Hence the need for having more women in positions of power. A team of women would understand how their user thinks. A team of women would implicitly acknowledge the need to build their user’s trust first, to create a safe space for them and encourage their vulnerabilities rather than welcoming them with features that conventional product creators find “cool”.

But have we ever wondered about why products, vocabulary and industries in general tend to pine after the “cool” rather than the what’s truly the need of the hour?

Representation matters

Technological advancement lies at the backbone of growth and development in general. And the Indian tech industry is without a doubt heavily male dominated. Research suggests that the Indian tech industry has merely 26% of women in engineering roles, while the overall tech representation stays at a plummeted 34%.

This exclusion of the female voice in the product-creation industry manifests in the nature that products are built, that they are designed to cater a voice of the majority - the ‘male’ voice. And this exclusion has given way to various other far reaching consequences too.

Since the digital space is so male dominated, research suggests that women are twice as exposed to online bullying as men. With the tech - and consequently the digital industry being built by men, for men, it is no surprise that women have to resort to inaccessible spaces like the aforementioned metaphorical restrooms.

Which leads me back to my conversation with Ainee and her belief in the empathetic voice that women product creators bring into the tech, digital and content industry with them. “Women just understand women better. It’s as simple as that.”

Ainee’s own experience boasts of having worked in several women-centric organisations. Even as a writer, she largely draws from her own experience in working with some wonderful women.

“It’s just easier. Pitching ideas is so much easier. When you’re working in a team of women, you don’t have to justify your ideas. You know your user needs this because you are your user too. I mean if I was growing up with the content that I am creating today, I think I’d be a lot better off.”

Real queens fix each other’s crowns

An idea that Khushboo upholds too. “Technically speaking, I am my user. Which is why I know what I need. I know how I think and I know what kind of functions I would want in a community where women can help build each other up.” And on that we seemed to voraciously agree.

Contrary to popular belief, women can be women’s biggest supporters. But if you do think about it, where does the archaic notion that women are each other’s biggest enemies even stem from? Why have women been pegged as each other’s competitions for so long?

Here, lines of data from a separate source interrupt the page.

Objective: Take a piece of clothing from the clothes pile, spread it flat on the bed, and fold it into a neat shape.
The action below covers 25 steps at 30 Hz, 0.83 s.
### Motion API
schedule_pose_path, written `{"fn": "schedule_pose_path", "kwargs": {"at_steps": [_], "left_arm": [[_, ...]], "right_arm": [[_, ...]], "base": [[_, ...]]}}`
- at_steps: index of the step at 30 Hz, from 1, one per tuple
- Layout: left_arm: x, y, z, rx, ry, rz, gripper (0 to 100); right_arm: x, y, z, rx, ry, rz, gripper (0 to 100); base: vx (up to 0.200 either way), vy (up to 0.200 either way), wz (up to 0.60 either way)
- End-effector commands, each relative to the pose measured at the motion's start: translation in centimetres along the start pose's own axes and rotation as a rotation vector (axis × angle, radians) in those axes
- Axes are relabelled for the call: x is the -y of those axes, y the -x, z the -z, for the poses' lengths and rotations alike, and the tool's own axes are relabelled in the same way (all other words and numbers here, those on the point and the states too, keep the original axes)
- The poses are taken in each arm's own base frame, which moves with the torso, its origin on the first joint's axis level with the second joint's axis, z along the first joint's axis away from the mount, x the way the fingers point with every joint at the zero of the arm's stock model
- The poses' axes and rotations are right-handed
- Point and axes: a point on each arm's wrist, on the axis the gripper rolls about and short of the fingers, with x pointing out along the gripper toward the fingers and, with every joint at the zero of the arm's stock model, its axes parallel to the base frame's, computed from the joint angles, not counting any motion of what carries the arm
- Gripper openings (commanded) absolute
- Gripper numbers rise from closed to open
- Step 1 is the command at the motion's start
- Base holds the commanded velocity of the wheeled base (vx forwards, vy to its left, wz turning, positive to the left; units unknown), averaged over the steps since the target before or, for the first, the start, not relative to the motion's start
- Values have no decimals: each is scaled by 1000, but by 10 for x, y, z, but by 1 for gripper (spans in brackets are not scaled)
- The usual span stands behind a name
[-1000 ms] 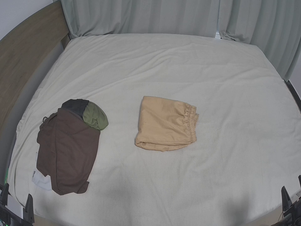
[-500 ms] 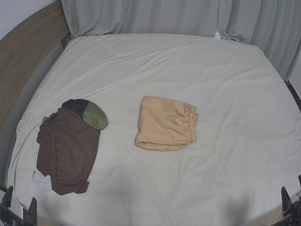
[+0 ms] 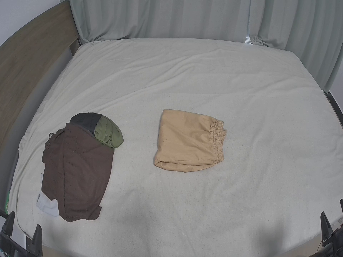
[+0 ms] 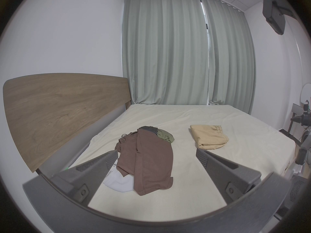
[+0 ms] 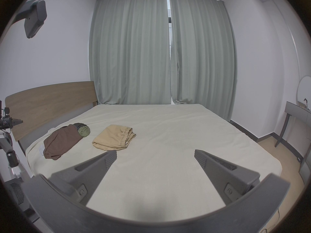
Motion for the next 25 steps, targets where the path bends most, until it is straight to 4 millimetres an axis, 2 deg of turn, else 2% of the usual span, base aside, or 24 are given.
{"fn": "schedule_pose_path", "kwargs": {"at_steps": [1,25], "left_arm": [[0,0,5,-6,0,-2,100],[0,0,5,-7,1,0,100]], "right_arm": [[0,0,5,-4,0,0,100],[0,0,5,-7,-1,5,100]], "base": [[0,0,0],[0,0,0]]}}
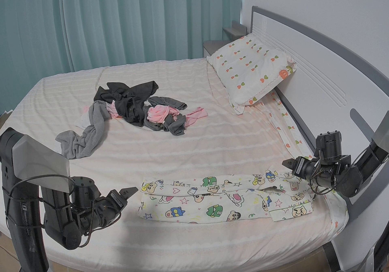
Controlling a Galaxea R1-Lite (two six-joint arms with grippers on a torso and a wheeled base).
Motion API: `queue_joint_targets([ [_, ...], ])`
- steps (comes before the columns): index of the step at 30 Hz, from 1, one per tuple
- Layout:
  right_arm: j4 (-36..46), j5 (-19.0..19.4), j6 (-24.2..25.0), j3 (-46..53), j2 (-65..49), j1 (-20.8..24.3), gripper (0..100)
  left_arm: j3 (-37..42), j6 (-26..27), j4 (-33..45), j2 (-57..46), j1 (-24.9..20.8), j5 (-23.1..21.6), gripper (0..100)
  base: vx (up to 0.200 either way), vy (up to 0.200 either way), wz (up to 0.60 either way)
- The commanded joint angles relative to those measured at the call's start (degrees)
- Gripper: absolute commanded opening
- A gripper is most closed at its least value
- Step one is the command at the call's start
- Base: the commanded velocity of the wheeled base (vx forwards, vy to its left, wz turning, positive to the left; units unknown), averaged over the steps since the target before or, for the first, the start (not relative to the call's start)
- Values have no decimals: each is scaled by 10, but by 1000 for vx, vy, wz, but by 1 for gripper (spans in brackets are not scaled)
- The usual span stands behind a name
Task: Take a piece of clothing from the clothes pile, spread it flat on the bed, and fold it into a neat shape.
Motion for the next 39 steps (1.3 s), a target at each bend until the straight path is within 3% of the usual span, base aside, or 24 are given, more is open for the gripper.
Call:
queue_joint_targets([
  [1,-26,3,6,36,-14,16,100,3,8,-10,-6,-6,1,100,0,0,0],
  [5,-75,4,6,58,-1,19,100,3,8,-10,-7,-5,0,100,0,0,0],
  [11,-127,2,1,64,35,23,100,-6,8,-10,-5,1,1,100,0,200,0],
  [20,-133,2,0,79,33,40,100,-46,51,-10,26,6,2,100,0,200,0],
  [30,-144,1,-1,80,39,43,100,-130,102,-4,43,-31,-1,100,0,0,0],
  [35,-178,1,-3,100,43,62,100,-249,99,135,43,-68,-7,100,0,0,0],
  [39,-195,1,-4,109,44,68,100,-349,76,228,44,-71,-17,100,0,0,0],
])
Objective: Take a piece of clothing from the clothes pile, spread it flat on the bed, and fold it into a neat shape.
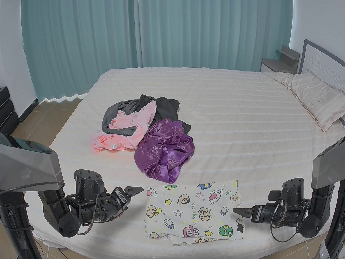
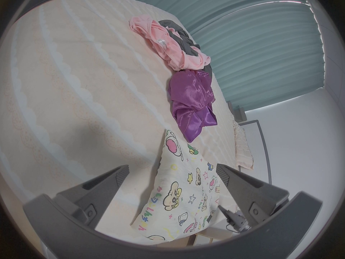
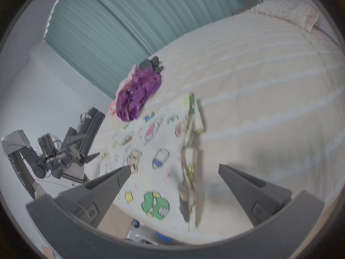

Traditionally, women are conditioned into being competitive because they were pitted against each other, in a race to please figures of external authority, be it men or institutions.

But it’s time we put an end to this belief. It’s time we stop pitting women against each other to fight for the very few positions of power that women can access. It’s time we start reclaiming spaces and not coop ourselves up into metaphorical restrooms.

The Kool Kanya Community

At the core of Kool Kanya is the belief that when one woman completes a journey, she paves the path for several more to complete theirs’. Helping women reclaim both their space, and their agency is the idea behind Kool Kanya. The idea that women can be each other’s biggest supporters. An online community for women, created by women.

The Founder & CEO of Kool Kanya, Vanshika Goenka often reminisces about how the idea of this gender gap first struck her. As a child attending a family gathering, she remembers how a relative happened to comment on the lack of a son or a suitable heir to her parents’ business. She remembers feeling confused and invalidated about her capability to run an organisation, something women in this country are often subjected to.

Vanshika feels glad about having created a platform where women can help encourage other women. Propel each other to greater heights of success and greater depths of connection.

power of sisterhood

This is what happens when women build products for other women. The need for a safe space, sans online bullying, sans judgement and sans feeling threatened is answered when women build products for other women.